Inside the surgery it was surprisingly clean and quiet. A burly nurse pointed her to a red door. She went in, rehearsing what she would say. Wondering what she would find. Who was Magrat Smog? Would she even remember signing Gurk’s death certificate? Worse still, what if she had signed it because Gurk really was dead?
It was a small room. A screen fenced off a sink. Icara could see the shadow of the doctor, cleaning up.
‘Trousers off and up on the gurney. You’re in luck. We’ve just had a new crate of cream in. Fell off the back of the Temple’s own medi-transit pod. The rash should clear up in a week. You’ll be back to work in no time.’
Icara wracked her brains for how to start the conversation. Remember Gurk Caplan? You know, he died in your arms. That Gurk…are you sure he’s dead? I mean, really, how could you know?
Was she really about to do this? Yes. She would treat it just like any interrogation.
The doctor emerged from behind the screen. The tense set of her shoulders told Icara she had already noticed the bruises, the tell-tale love bites of iRemember.
‘Get out,’ said the doctor. ‘We don’t treat people like you here.’
Icara opened her mouth to speak, but no words came out. She was frozen to the spot.

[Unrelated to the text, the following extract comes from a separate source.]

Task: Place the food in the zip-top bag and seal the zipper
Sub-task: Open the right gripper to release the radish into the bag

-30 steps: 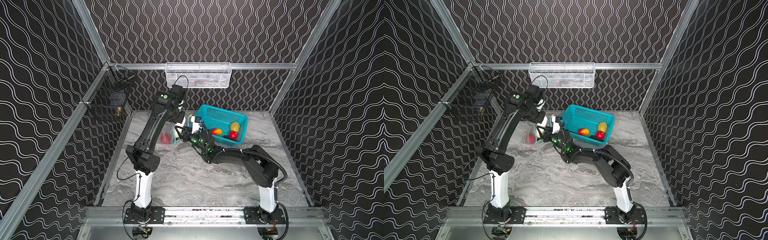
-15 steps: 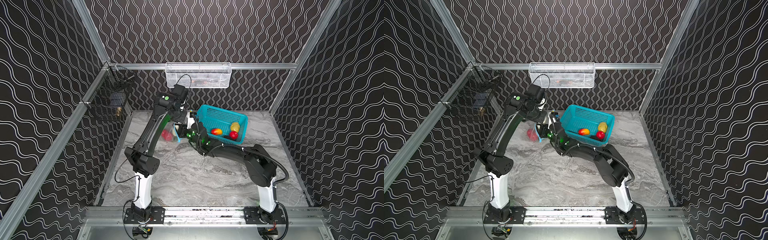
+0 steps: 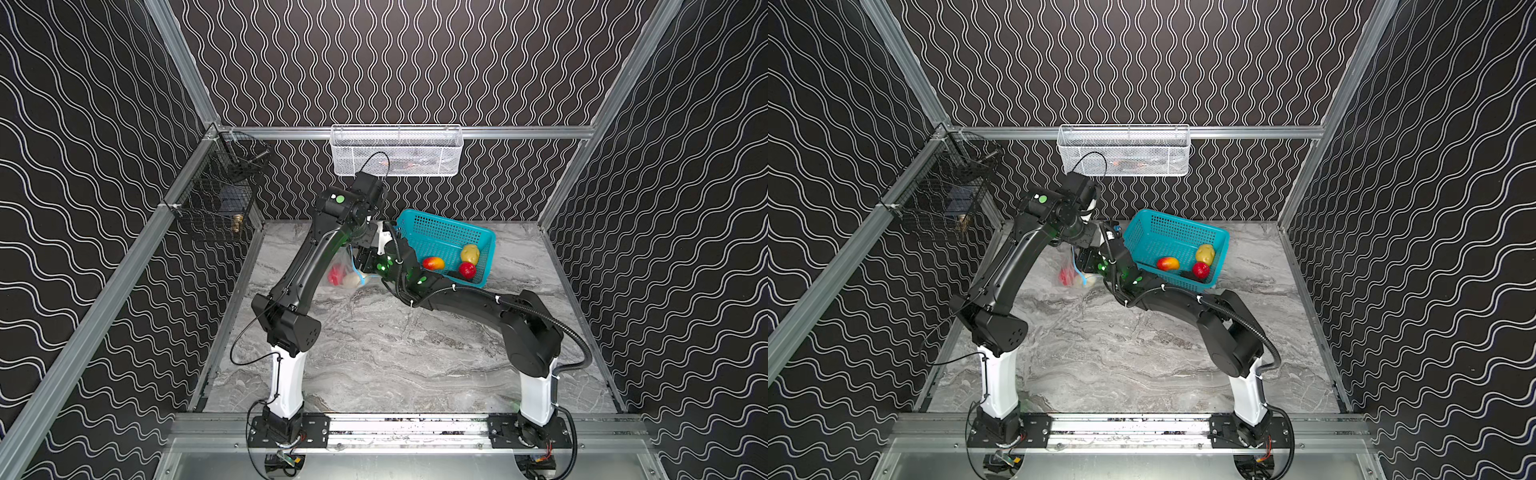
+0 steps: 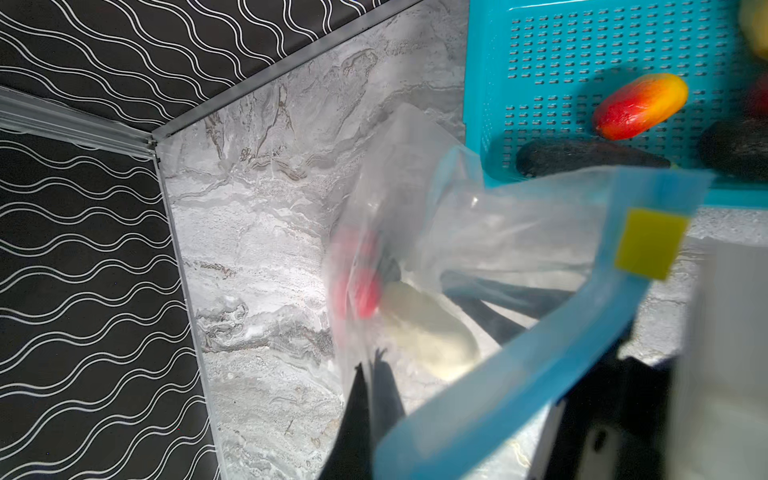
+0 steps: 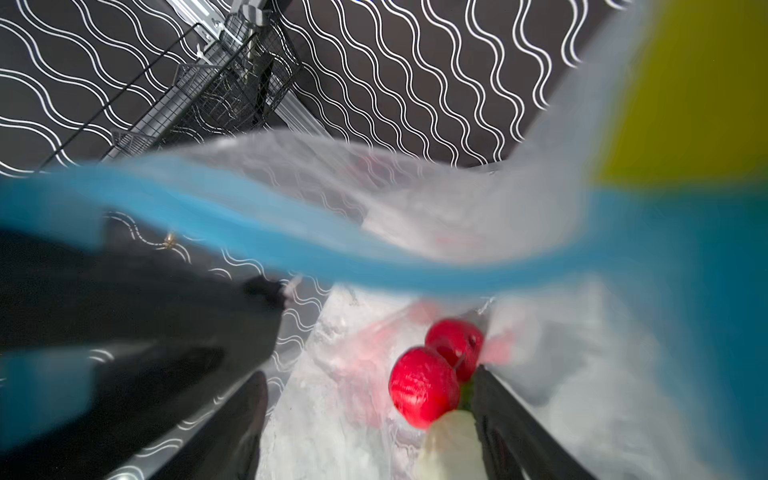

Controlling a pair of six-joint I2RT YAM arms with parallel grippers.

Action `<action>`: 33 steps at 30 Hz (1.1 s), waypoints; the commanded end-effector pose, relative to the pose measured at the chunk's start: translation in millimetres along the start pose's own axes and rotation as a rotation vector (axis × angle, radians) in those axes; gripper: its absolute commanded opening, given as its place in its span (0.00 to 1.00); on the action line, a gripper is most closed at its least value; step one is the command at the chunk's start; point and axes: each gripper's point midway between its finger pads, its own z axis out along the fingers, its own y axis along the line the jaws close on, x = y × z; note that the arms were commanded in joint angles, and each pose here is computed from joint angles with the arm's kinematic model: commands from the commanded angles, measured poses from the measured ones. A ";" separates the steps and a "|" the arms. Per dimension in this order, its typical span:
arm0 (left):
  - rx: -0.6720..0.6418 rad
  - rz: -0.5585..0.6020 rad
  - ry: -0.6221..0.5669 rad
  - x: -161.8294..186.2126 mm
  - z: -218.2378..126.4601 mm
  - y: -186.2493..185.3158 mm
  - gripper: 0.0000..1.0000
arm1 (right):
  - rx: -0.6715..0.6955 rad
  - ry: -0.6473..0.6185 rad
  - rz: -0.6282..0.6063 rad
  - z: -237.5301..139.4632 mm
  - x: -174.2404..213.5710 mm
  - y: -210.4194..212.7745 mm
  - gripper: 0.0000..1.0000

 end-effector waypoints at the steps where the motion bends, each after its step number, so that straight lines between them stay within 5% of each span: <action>1: -0.041 -0.011 -0.019 -5.9 3.6 6.3 0.00 | -0.060 -0.033 0.014 -10.9 -12.8 15.1 0.79; 11: -0.065 -0.004 -0.013 -3.4 7.9 4.7 0.00 | -0.095 -0.036 0.058 -26.6 -20.3 23.0 0.81; 22: -0.104 0.059 -0.035 -2.6 -0.7 -11.9 0.00 | -0.083 -0.053 0.082 -23.5 -28.4 18.0 0.50; 33: -0.166 0.055 -0.029 -4.1 3.4 -3.5 0.00 | -0.050 -0.075 0.063 -55.4 -46.8 14.3 0.51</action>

She heard the sound of a pistol being cocked. She thought the Bureau had managed to get all remaining firearms out of circulation years ago. Evidently, the deadly antiques had just been thrown into the sea of the Sub-Urbs and sunk to the bottom.

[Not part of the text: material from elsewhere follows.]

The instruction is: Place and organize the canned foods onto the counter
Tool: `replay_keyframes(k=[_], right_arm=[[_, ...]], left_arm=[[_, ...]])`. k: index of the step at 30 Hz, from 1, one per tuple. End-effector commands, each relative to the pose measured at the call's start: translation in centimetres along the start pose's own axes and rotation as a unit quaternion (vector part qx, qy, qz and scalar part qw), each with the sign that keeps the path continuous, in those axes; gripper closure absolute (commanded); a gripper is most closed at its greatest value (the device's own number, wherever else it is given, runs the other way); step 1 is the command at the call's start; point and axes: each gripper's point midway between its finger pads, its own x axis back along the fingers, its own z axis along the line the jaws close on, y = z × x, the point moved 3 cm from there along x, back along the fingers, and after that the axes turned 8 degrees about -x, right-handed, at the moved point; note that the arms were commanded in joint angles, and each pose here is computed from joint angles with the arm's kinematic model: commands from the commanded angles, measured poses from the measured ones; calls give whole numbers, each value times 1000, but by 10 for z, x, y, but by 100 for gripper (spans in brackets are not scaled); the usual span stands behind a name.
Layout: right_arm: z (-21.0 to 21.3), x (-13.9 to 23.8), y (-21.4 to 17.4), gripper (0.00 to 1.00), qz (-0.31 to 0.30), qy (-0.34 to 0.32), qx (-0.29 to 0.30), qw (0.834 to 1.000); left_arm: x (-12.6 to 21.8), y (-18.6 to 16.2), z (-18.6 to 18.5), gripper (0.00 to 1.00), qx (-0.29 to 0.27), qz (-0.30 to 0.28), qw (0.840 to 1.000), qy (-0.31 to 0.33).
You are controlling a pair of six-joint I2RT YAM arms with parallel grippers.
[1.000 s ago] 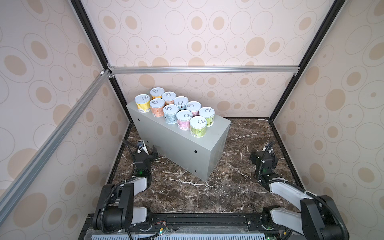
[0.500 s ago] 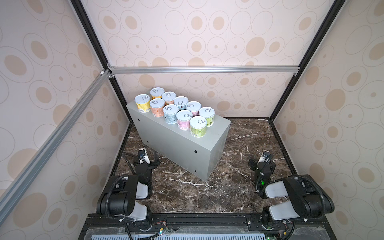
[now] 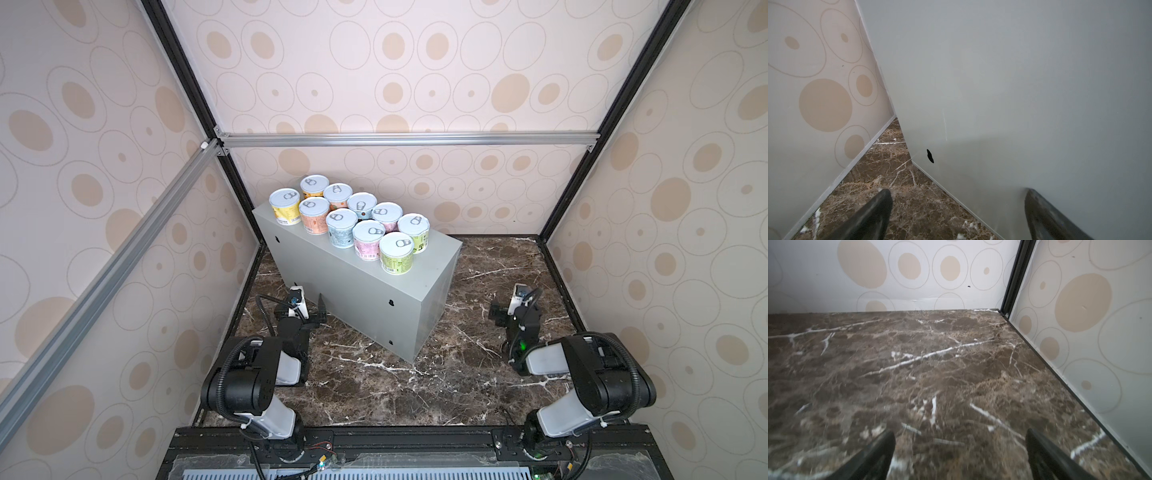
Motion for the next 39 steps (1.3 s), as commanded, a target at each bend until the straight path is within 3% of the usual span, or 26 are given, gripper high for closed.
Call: replay_keyframes(k=[1, 39], right_arm=[[-2, 0, -20, 0, 53, -5, 12, 999], [-3, 1, -21, 0, 65, -7, 13, 998]], left_arm=[[-3, 4, 0, 1, -8, -8, 1000, -5], [-2, 4, 0, 1, -10, -8, 1000, -4]])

‘Didn’t you hear me, Bureaucrat garbage? Get out of my surgery before they take you out in a bag.’
There was no use lying. The bruises were clear to see.
‘I’m…I’m not here on Bureau business. I’m trying to find out what happened to a friend of a friend. You signed his death certificate a couple of years ago.’

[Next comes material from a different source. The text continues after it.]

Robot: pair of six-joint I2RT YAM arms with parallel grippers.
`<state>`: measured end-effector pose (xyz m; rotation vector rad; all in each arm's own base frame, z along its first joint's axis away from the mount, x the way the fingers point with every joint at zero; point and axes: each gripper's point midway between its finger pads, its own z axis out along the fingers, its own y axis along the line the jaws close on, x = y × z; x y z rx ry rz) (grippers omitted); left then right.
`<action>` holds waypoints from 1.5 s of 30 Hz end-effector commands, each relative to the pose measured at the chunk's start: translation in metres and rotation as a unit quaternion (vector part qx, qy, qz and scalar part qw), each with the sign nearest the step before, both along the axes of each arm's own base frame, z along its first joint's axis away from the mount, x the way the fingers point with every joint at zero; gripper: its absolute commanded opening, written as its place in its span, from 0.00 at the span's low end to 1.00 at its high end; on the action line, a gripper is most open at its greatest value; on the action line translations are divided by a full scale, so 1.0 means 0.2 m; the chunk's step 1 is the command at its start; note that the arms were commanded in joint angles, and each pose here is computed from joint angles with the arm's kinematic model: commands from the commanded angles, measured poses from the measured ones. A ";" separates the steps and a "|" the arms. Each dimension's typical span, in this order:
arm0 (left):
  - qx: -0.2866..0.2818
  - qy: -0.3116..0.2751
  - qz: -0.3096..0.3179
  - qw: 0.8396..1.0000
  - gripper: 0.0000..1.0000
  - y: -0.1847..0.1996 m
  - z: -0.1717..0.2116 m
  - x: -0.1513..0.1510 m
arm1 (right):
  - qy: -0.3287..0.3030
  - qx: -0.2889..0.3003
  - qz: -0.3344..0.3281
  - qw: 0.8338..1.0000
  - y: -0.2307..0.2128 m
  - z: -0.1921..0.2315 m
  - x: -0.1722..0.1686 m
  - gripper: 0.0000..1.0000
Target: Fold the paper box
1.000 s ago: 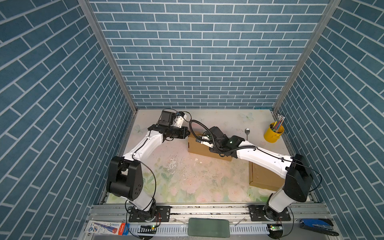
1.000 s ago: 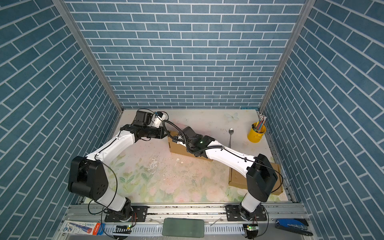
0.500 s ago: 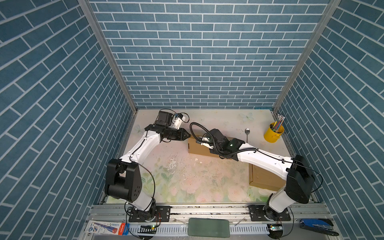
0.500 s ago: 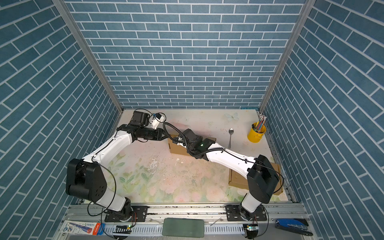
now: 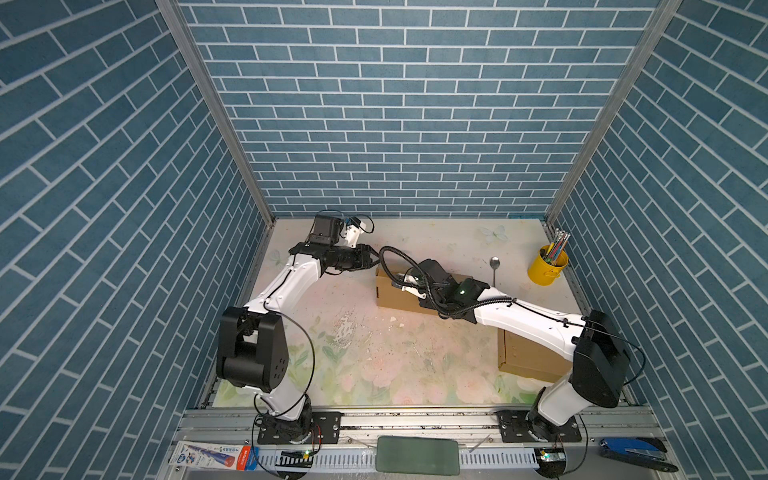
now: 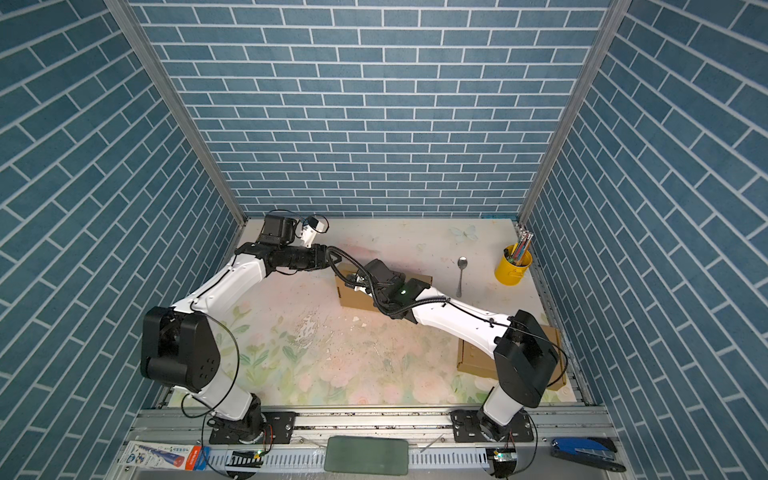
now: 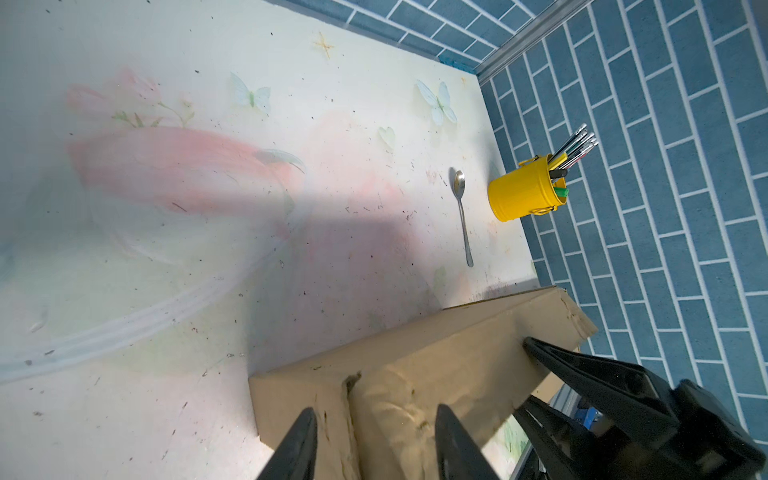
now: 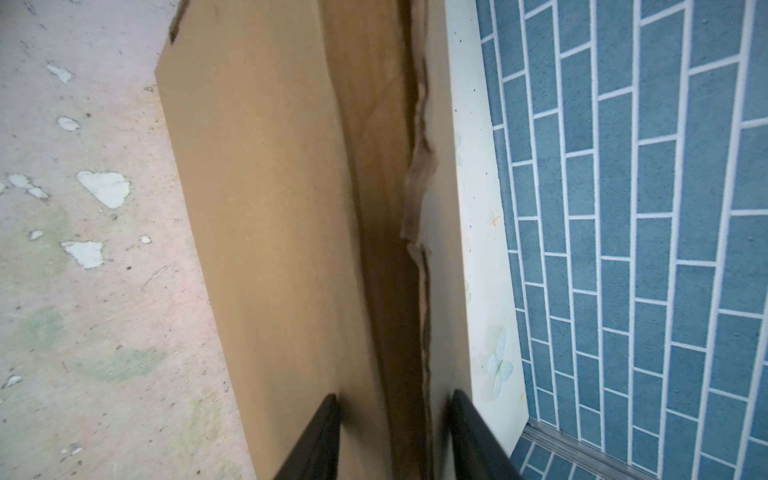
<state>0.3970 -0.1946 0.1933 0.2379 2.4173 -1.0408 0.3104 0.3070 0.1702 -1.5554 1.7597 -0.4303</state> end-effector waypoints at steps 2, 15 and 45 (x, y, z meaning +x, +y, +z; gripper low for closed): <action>0.016 0.033 -0.020 0.999 0.45 -0.02 -0.13 -0.09 | 0.067 -0.034 -0.003 0.997 -0.07 -0.22 -0.12 0.43; 0.042 0.070 -0.015 0.997 0.36 0.03 -0.35 -0.19 | 0.136 0.237 -0.081 0.959 -0.04 0.26 -0.11 0.72; 0.050 0.072 -0.009 0.996 0.29 0.05 -0.38 -0.20 | 0.410 0.417 -0.496 0.641 -0.73 -0.22 -0.09 0.32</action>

Wow, she thought. That was terrible. Still, if she could just keep her talking, she might have enough time to think.
‘I sign a lot of death certificates. What can I say? People die a lot in the Sub-Urbs. Mostly it’s Bureaucrats like you that kill them. I’m surprised someone hasn’t finished you off in revenge. They must all recognise the woman who tried to put Ronnie Spoon behind bars?’
‘I’m not here to arrest anyo
ne...’
‘Spare me the details. There’s only one reason Bureaucrats ever come down here and it’s to cause more damage. You know what that cost us? Do you know how many people died when Ronnie’s money was cut off?’
Ronnie Spoon? Wheeler and dealer extraordinaire, helping babies with Lung burn? Icara laughed at the thought.
‘You think death’s funny? We are people you know. Just like you. Better than you, in fact. Now I’m not going to ask you again. I suspect you’ve never seen a gun-shot wound. Not as clean as your service weapons. No respect for soft furniture. I don’t want my nurses picking Bureaucrat brains out of the carpet for weeks. We’ve got better things to do.’
‘We let Ronnie go,’ said Icara, still playing for time. She scanned the doctor’s desk for anything she could use. Like she did when she was surfing the engram files. Become someone else, but stay yourself. There was nothing. Just pill bottles. A picture of a young child in a holo-frame. A niece? A daughter? A digital death certificate. Freshly signed. The baby from the queue. She felt sick and opted for the truth.
‘I’m just…another victim of the system, really. Looking for a friend. And I think you can help.’
‘I didn’t get to where I am by helping Bureau scum. Ronnie told me about you. You’re the worst kind. You believe in iRemember.’
What did she mean by that? What else was there to believe in? She had to stay focused. The pistol remained cocked. Magrat hadn’t fired it yet.
Gurk. Gurk. Tell her about Gurk. Just say his name. Maybe it will be enough.
‘Gurk Caplan. Ever heard of him? He was a friend of mine.’
The doctor’s face changed. Good old Gurk. He was obviously a celebrity.
‘He’s been dead for years,’ came the words after a long pause, ‘what does the Bureau want with a dead man?’
You didn’t have to be a Rank 4 to see that the doctor was all flavours of lying. Pigeon wings! Icara had struck the jackpot. If she got the doctor rattled enough, maybe she’d try to make contact with the recently resurrected Gurk Caplan.